On 4/7/2023, 5:30:04 PM

Return to blog


Preface 04/07/2023: This is my attempt at understanding terminal devices in Linux, both from a summary perspective and from an implementation perspective (for my OS project). This is the result of roughly two days of frantic Internet searching, and was originally written as part of my OS project documentation1.

Update 05/01/2023: I've corrected and extended bits of this post after working on the keyboard driver and better understanding the tty layer. In particular, I've updated parts related to line discipline and the event subsystem.

Update 05/04/2023: This blog post was getting too long, so I've split it into two parts. This is part 1, which summarizes the terminal subsystem and goes over its architecture. Part 2 describes the line discipline, which defines the behavior of the terminal device. Part 3 describes two of the buffering data structures used in the tty subsystem.


What is a terminal device?

The terminal is an abstraction used to manage I/O from a serial device. In its simplest form, let's assume we have a single keyboard, and a non-multitasking computer (only running one process at any time, and this process is in the foreground). Then, the terminal acts as the interface between the user and the process.

MASTER SIDE                          SLAVE SIDE
===========                          ==========

              --< output queue <-- (stdout)
      screen /                    \
user <-------       TERMINAL       --> process
    keyboard \                    /
              --> input queue --- (stdin)

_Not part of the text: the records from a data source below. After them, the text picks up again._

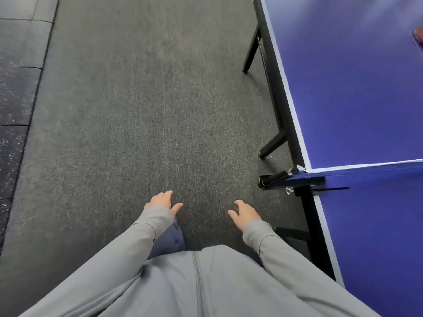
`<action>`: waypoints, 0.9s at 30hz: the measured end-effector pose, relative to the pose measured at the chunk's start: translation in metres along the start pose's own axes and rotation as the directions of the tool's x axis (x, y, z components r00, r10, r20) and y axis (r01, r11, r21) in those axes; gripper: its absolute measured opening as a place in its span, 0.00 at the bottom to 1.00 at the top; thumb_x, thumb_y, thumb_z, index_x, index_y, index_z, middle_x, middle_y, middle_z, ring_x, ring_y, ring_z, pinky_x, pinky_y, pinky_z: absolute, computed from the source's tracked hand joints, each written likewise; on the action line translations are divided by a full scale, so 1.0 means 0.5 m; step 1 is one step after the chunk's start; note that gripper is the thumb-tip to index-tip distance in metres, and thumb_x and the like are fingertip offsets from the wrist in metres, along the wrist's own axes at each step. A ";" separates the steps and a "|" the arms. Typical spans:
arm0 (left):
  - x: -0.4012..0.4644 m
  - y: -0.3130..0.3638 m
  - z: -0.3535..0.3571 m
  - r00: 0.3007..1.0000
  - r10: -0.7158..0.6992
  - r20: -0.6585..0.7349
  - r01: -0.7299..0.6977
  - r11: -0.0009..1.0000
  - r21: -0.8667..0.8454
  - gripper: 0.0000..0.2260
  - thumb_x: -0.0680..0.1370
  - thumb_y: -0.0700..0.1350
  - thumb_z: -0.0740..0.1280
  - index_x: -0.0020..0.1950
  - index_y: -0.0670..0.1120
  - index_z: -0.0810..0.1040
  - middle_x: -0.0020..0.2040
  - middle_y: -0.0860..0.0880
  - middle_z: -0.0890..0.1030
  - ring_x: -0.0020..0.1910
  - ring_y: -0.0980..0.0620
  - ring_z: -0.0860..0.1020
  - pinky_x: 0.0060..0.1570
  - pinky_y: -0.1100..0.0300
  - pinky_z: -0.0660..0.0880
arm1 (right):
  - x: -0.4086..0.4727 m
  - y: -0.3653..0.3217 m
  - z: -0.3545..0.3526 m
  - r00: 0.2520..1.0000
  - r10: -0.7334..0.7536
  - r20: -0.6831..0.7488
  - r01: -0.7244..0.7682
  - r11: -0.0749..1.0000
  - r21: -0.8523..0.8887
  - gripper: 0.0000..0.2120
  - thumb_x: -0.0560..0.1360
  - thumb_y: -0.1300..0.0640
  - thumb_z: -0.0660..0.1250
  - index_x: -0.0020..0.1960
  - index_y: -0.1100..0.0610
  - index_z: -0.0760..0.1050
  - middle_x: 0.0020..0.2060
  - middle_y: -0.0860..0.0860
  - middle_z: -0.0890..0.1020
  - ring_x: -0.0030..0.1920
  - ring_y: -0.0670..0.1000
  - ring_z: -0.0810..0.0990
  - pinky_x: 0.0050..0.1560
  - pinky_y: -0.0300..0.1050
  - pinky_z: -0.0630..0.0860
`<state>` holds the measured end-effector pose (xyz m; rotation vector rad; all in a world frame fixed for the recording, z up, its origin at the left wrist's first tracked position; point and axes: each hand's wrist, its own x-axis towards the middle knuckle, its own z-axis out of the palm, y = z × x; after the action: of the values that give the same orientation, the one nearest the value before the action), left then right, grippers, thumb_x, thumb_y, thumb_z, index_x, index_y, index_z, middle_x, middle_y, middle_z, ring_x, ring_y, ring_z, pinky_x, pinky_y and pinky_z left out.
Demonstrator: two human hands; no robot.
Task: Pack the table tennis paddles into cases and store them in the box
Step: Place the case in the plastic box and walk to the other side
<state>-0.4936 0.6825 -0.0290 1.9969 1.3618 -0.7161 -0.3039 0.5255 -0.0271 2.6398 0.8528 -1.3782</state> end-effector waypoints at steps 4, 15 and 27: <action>0.098 -0.057 -0.135 0.999 0.039 -0.005 -0.039 0.999 0.011 0.27 0.78 0.59 0.59 0.74 0.49 0.60 0.71 0.47 0.68 0.70 0.46 0.65 0.65 0.51 0.65 | 0.050 -0.153 -0.036 0.999 0.029 -0.013 -0.029 0.999 0.022 0.23 0.79 0.47 0.58 0.72 0.53 0.61 0.67 0.53 0.72 0.68 0.56 0.69 0.66 0.52 0.67; 0.290 -0.097 -0.371 0.996 0.088 0.027 -0.090 0.993 0.076 0.27 0.78 0.59 0.58 0.74 0.48 0.60 0.72 0.47 0.67 0.70 0.45 0.66 0.66 0.50 0.66 | 0.165 -0.368 -0.155 0.993 0.097 -0.072 -0.086 0.986 0.140 0.23 0.79 0.46 0.57 0.71 0.53 0.61 0.67 0.53 0.71 0.68 0.56 0.68 0.67 0.53 0.65; 0.515 0.108 -0.546 0.980 0.197 0.043 -0.201 0.966 0.162 0.28 0.79 0.59 0.58 0.74 0.48 0.60 0.72 0.47 0.67 0.71 0.46 0.65 0.67 0.52 0.65 | 0.367 -0.381 -0.338 0.972 0.229 -0.055 -0.197 0.918 0.345 0.23 0.79 0.46 0.58 0.71 0.53 0.62 0.66 0.53 0.72 0.66 0.56 0.71 0.66 0.51 0.67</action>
<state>-0.3334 1.0263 -0.0228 2.2090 1.0967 -0.7805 -0.1877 0.8171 -0.0270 2.9594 0.3375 -1.4652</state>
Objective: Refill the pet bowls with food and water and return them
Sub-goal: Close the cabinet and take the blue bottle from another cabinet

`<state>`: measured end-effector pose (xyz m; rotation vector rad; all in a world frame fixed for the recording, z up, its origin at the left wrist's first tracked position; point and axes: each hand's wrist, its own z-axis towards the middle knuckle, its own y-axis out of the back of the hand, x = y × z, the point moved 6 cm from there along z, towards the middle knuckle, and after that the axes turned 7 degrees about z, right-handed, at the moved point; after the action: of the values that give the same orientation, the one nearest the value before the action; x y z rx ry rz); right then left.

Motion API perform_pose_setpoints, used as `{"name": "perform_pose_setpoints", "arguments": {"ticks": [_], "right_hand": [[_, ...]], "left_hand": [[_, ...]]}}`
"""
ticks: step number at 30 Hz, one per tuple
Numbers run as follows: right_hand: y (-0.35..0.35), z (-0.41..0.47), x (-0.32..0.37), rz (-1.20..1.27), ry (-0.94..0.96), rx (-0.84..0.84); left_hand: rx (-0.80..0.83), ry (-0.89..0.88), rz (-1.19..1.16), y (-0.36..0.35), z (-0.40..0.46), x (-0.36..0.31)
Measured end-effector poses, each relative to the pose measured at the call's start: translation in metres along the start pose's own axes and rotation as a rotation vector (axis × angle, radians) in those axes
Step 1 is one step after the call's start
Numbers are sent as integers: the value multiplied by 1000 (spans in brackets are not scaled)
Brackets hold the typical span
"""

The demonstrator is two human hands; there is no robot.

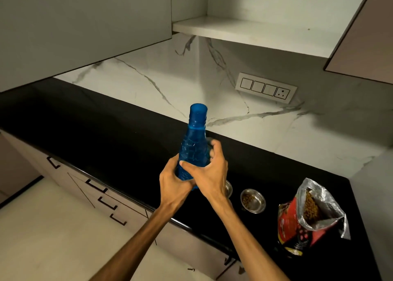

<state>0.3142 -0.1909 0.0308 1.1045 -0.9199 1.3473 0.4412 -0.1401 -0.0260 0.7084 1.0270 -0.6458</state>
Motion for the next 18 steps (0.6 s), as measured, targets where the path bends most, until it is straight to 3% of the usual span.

This is all a terminal is. It has a "master" (interactive) and a "slave" (process) side, and two queues (one for input and one for output). The master side can have some additional functionality, such as sending signals to the slave. Like a pipe, both sides can write to the file: output on one side becomes input on the other. In particular, the master side writes keyboard input to the input buffer (queue) and reads from the output buffer (queue) to the screen; the slave side reads from the input buffer (stdin) and writes to the output buffer (stdout).

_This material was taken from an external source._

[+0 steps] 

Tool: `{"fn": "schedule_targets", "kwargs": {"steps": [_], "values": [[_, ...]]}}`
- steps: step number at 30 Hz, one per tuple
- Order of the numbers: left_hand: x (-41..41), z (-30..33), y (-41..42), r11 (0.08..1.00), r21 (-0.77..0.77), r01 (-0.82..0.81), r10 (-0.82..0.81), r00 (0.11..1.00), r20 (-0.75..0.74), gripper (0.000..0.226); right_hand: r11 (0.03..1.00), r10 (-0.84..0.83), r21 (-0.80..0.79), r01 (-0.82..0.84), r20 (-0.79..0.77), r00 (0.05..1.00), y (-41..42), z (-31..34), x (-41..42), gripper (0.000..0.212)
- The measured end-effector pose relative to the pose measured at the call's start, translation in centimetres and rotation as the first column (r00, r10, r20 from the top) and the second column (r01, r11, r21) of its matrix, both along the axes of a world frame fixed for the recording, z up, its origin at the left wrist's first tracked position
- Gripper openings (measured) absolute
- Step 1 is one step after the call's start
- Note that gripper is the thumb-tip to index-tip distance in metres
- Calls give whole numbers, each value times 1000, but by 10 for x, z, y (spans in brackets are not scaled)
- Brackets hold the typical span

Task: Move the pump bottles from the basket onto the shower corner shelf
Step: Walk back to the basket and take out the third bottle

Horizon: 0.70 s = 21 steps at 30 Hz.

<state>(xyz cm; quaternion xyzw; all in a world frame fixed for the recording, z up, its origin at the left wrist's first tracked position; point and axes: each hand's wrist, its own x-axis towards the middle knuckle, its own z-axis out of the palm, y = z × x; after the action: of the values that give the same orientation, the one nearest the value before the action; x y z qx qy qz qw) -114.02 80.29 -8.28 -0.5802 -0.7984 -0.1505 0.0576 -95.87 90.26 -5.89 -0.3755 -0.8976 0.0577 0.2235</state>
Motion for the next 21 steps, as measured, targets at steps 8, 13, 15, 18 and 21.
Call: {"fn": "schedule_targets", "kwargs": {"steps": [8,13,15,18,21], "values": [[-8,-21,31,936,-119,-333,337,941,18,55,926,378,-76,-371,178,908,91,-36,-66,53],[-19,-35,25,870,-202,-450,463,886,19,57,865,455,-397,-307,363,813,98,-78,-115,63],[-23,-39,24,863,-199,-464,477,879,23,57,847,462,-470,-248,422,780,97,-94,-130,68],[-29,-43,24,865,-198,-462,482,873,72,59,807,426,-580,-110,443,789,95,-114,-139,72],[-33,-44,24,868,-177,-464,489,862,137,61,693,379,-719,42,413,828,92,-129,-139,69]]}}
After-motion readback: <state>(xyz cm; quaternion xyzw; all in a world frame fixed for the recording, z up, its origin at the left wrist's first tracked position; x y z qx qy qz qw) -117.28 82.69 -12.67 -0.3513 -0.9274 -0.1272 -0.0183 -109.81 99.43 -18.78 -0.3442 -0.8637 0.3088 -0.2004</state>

In the old days, there were physical terminals (teletype machines, or tty), which were machines used to input data to and display output from mainframes, and the upper and lower lines were two pairs of physical wires (RX/TX). Modern terminals only exist as a software abstraction, but the name tty persists.


Virtualization

The picture becomes muddier if we consider more complex usage scenarios. This usually involves virtualizing (multiplexing) one of the components in the previous simplified scenario.

Multiple serial input devices?

Introduce multiple terminal devices. Each terminal is implemented in Linux as a device file (in devfs), and processes can interface with any of these files as if they were regular files. For example, the standard keyboard input may live at /dev/tty*, serial ports at /dev/ttyS*, USB ports at /dev/USB*, etc.

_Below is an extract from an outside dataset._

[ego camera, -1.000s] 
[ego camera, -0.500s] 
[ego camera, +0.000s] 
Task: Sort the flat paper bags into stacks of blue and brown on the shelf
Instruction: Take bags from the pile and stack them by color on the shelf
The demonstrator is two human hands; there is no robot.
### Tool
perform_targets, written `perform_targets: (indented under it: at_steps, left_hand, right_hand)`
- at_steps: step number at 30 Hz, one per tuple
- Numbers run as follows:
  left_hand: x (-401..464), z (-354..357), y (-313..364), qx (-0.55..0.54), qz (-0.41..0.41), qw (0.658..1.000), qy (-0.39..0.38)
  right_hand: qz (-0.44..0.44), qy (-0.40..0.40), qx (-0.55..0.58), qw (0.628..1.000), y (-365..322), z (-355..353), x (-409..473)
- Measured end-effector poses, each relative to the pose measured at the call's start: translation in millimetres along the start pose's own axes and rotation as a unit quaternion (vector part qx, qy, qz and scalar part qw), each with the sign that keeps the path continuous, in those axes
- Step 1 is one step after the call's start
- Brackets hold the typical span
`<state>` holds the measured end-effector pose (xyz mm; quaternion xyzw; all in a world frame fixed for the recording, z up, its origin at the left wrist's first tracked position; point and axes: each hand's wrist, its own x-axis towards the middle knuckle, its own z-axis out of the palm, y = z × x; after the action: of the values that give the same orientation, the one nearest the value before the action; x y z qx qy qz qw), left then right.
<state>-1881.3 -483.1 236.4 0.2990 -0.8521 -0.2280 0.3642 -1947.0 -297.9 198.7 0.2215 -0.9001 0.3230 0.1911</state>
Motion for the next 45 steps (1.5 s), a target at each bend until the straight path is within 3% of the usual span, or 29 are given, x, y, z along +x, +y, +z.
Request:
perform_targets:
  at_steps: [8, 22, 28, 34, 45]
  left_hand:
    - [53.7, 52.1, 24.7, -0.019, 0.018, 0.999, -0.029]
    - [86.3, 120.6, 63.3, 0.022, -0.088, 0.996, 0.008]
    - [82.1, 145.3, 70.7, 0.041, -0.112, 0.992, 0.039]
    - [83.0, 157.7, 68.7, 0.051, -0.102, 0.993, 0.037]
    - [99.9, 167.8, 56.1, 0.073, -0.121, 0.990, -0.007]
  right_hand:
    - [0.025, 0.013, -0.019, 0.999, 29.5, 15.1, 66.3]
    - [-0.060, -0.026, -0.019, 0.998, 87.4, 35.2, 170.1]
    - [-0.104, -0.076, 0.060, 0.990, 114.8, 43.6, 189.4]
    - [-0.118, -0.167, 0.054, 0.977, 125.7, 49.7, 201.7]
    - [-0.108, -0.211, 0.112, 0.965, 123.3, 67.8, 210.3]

Multiple process sessions for one screen?

Multiplex (virtualize) the screen over multiple terminals. The virtual terminal (vt) driver does this, multiplexing the screen over seven different terminals /dev/tty[1-7]), each running their own session (shell). The keyboard is only "connected" to the active terminal session.

Multiple processes or multiple devices attached to one terminal?

Multiplex the master and/or the slave side of a terminal. The GNU screen utility is the prototypical example of this, turning the single-channel semantics into a broadcast semantics when multiple processes connect to the same terminal device. In other words, input from terminal device(s) should show up in the input buffers for all slave process(es), and output from all slave process(es) should show up on the output buffer for all terminal device(s).

Emulated (non-physical) master device?

So far, the master side input comes directly from the keyboard (or some other physical serial device) and the output goes directly to the text-mode display. However, it may be useful to have master-side I/O not be connected to a physical device; it will be emulated by software instead. This is called a pseudoterminal, and is provided by the pty driver.

The standard use case for this is to create a terminal emulator (e.g., xterm) in a graphical environment such as X.org. A graphical application in X.org does not have direct access to physical serial devices (i.e., it cannot add a hook into the driver for the physical device). However, it does have indirect access to event streams through the Linux event subsystem (e.g., at /dev/event* via the evdev input event driver), and X.org will also send input events to the foreground application.

The way a terminal emulator works is by creating a master/slave terminal device pair by opening the special file /dev/ptmx. Then, it sends keyboard events to the master-side input buffer, and characters read from the master-side output buffer are displayed in the graphical application window.


Terminology

The words "terminal" and "console" are commonly (ab)used colloquially to mean most, if not all, of the below terms. Since the concept of a terminal or console has changed over time, these terms are somewhat fluid; however, I try to capture my modern interpretation of the terms below.


Overall architecture

The vt stack

The text-mode physical terminals (typically /dev/tty[1-6] on Linux) use the vt driver. Keyboard events are sent directly to the vt driver, which are then forwarded to the input buffer of the selected physical terminal. Data written to the output buffer is displayed on the screen using the text-mode console driver. Processes can read from and write to the slave side of the terminal device using the /dev/tty* file interface.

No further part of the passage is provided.